G-20 advocates market-set currencies as Japan defends policy

Group of 20 finance chiefs are planning to disavow competitive devaluations in a statement to be released after talks end in Moscow tomorrow, according to an official from a G-20 nation.

The latest draft of the group’s communique doesn’t repeat this week’s pledge by the Group of Seven to avoid using exchange rates as a goal of policy, said the official, who asked not to be identified because the document isn’t public. It will instead echo language adopted by the G-20 in November, which urges currencies to be set by financial markets.
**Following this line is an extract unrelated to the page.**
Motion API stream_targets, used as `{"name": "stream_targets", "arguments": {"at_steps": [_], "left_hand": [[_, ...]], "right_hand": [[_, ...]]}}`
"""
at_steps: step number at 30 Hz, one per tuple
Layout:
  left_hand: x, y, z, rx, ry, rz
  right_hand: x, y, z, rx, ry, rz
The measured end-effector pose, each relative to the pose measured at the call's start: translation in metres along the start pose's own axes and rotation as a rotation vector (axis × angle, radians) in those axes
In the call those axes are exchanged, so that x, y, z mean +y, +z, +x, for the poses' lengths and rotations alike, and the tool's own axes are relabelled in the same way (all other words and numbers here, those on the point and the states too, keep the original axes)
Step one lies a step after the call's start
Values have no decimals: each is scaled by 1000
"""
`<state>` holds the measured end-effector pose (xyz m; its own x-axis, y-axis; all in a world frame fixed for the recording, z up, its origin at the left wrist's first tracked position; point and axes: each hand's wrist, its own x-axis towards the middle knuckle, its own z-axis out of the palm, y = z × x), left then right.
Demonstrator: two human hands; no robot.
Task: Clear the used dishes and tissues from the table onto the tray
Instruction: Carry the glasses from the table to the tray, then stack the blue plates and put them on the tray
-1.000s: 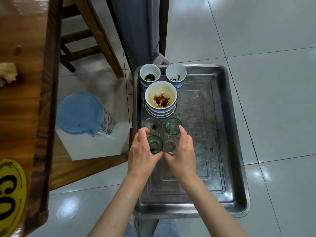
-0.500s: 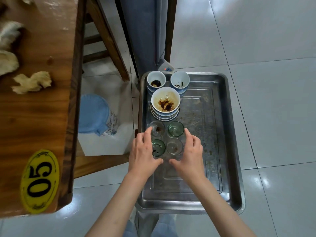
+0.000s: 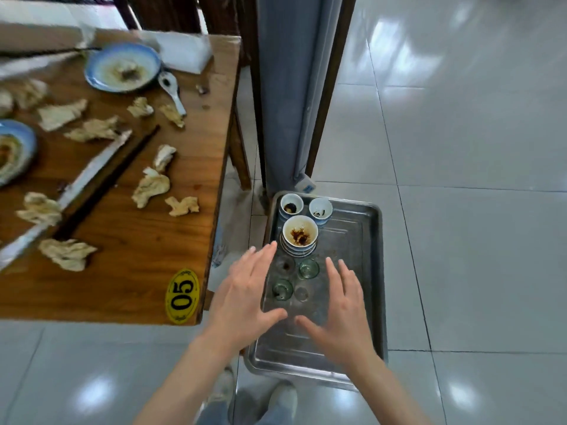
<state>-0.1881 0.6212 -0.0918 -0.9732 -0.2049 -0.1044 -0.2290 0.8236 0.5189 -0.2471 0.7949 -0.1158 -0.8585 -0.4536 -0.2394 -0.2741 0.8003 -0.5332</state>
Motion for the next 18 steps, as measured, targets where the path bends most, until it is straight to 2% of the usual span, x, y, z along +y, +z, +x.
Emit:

The G-20’s finance ministers and central bankers are trying to find common ground after the G-7 this week sought to avoid a so-called currency war by uniting around a commitment not to target exchange rates -- only to then divide over whether the statement signaled irritation with Japan.

“All members of the G-20 need to deliver on the commitment to move towards market-determined exchange rates,” U.S. Treasury Undersecretary Lael Brainard said at a conference in Moscow today. “G-20 members will have to bring their exchange frameworks into alignment so that we grow together and avoid a downward spiral of beggar thy neighbor policies.”

Bank of Japan Governor Masaaki Shirakawa today defended his nation’s economic strategy, arguing it is aimed at beating 15 years of deflation and not at driving down the yen.

Japan’s Stimulus

The yen weakened against the dollar after the G-20 official spoke, retreating for the first time in four days. It traded at 93.46 per dollar at 8:48 a.m. in New York.

“What there is is a debate going on about the deployment of monetary policy across a number of developed economies,” Australian Treasurer Wayne Swan told reporters in Moscow today. “In so far as that monetary policy is directed towards getting stronger growth in the domestic economy, that’s a good thing for the global economy.”

Japan is in the spotlight after the yen tumbled about 12% in the past three months on the bet that new Prime Minister Shinzo Abe will pursue a campaign commitment to demand more aggressive monetary policy. Since his election, the Bank of Japan has adopted a 2% inflation goal and paved the way toward open-ended asset purchases.